As for the patina, he explains, "we create history quickly." It's all about the materials and how they're handled. Pak chooses handmade bricks and has them laid unevenly. To avoid the giveaway of uniform materials (a modern building concept), he'll specify an ivory buff mortar made from river sand, rather than sifted builders sand. Then he'll make sure the mason reinforces the brick using a period-appropriate mortar joint.

The designer doesn't stop there. "We try to integrate the exterior and interior architecture so they make sense," he says, by adding coffered ceilings and stained oak paneling. Good installed an intentionally short mudroom entry door (five-and-a-half feet tall) as a nod to the diminutive stature of a 16th-century squire.

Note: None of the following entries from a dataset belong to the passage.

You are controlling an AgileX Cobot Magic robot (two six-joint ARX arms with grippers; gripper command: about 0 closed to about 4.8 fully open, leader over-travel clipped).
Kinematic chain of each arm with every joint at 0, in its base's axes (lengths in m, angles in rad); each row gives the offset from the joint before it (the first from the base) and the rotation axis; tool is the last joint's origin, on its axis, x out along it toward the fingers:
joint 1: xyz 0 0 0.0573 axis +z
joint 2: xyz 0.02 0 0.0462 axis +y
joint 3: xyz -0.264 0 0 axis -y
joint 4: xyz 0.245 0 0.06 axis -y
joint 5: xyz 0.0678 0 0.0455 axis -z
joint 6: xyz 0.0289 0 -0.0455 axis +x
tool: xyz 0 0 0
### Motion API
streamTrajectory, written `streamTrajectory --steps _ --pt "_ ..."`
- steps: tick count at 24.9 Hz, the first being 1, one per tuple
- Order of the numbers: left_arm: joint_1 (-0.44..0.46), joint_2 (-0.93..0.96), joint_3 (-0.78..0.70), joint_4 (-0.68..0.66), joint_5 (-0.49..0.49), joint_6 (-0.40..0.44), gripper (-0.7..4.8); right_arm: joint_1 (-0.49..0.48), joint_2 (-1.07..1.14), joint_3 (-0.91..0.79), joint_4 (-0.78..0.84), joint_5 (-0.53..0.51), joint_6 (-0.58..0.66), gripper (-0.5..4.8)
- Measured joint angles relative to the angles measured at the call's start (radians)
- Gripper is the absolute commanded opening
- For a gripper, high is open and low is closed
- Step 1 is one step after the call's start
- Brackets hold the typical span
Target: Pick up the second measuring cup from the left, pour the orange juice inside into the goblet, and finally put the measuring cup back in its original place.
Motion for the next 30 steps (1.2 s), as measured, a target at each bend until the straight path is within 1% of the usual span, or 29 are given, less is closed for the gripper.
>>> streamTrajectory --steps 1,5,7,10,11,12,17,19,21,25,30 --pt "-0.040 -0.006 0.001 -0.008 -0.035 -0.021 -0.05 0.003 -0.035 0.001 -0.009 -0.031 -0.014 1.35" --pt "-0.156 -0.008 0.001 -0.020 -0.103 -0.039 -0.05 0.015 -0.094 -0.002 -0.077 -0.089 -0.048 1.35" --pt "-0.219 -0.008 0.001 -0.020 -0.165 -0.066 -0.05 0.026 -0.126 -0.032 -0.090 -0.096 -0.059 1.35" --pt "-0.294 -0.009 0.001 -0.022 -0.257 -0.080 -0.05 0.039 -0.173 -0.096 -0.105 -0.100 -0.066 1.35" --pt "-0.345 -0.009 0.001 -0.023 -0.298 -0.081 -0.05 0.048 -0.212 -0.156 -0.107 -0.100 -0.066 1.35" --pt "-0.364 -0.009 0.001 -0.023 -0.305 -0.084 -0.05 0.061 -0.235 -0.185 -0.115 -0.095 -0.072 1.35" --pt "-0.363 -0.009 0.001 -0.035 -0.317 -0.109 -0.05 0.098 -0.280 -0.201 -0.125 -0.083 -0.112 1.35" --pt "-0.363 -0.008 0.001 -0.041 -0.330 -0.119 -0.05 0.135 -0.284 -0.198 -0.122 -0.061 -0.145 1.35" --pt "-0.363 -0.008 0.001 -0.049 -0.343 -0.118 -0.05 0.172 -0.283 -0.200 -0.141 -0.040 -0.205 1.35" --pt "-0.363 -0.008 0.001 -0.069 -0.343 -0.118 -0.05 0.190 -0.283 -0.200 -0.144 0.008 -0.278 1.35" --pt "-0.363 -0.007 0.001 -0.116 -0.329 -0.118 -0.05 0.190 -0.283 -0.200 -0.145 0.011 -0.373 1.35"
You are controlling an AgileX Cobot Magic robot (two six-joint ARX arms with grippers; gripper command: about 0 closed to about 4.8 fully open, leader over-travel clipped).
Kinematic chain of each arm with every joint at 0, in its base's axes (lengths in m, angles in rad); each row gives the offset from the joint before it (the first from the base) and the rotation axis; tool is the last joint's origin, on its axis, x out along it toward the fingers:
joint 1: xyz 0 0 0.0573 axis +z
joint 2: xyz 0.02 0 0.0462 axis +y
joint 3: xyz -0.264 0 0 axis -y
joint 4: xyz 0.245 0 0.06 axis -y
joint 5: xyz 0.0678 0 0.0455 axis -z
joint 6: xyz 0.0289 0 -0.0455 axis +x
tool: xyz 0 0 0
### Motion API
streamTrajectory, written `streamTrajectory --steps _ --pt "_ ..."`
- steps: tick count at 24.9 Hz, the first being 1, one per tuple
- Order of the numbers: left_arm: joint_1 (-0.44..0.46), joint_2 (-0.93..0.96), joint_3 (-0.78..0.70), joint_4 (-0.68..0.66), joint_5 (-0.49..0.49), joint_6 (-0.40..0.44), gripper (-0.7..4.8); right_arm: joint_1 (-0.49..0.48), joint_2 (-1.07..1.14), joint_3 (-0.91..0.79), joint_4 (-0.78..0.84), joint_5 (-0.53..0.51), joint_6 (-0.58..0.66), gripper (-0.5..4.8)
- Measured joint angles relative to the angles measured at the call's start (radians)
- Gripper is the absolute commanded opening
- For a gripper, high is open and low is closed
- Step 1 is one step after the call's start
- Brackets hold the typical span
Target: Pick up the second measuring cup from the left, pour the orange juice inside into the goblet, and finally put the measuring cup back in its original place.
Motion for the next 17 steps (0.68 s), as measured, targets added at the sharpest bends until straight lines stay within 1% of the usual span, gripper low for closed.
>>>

"Those kinds of intricate details tell a story about a house," says Pak.


JUST THE FACTS
Half-timbering, though the most recognizable Tudor element, only occurs on about half the Tudor homes in this country. (Other façades include brick, stone, and stucco.) Except for early English examples, half-timbering is almost always decorative, not structural, with a veneer of thin boards and stucco applied to wire mesh.
Unlike Georgian, Federal, and other classical styles, Tudor-style homes don't require formal gardens and are highly adaptable to natural landscapes.
The Tudor Revival movement in this country began to die out during the Depression, when the style became too expensive. Soon modernism and the American ranch house came into vogue.

TUDOR CHARACTERISTICS
· Rambling, asymmetrical layout
· Steeply pitched roofs
· Front-facing gables
· Half-timbering
· Clustered chimneys with decorative pots
· Tudor arches
· Windows (tall casements, sometimes in bays and sometimes with diamond panes)
· Brick nogging (brick rather than stucco laid between timbers)

FURTHER READING
Tudor Style: Tudor Revival Houses in America from 1890 to the Present (Universe, 2002) by Lee Goff, with photographs by Paul Rocheleau, takes readers on a tour of American Tudor homes and includes images of their early English inspiration.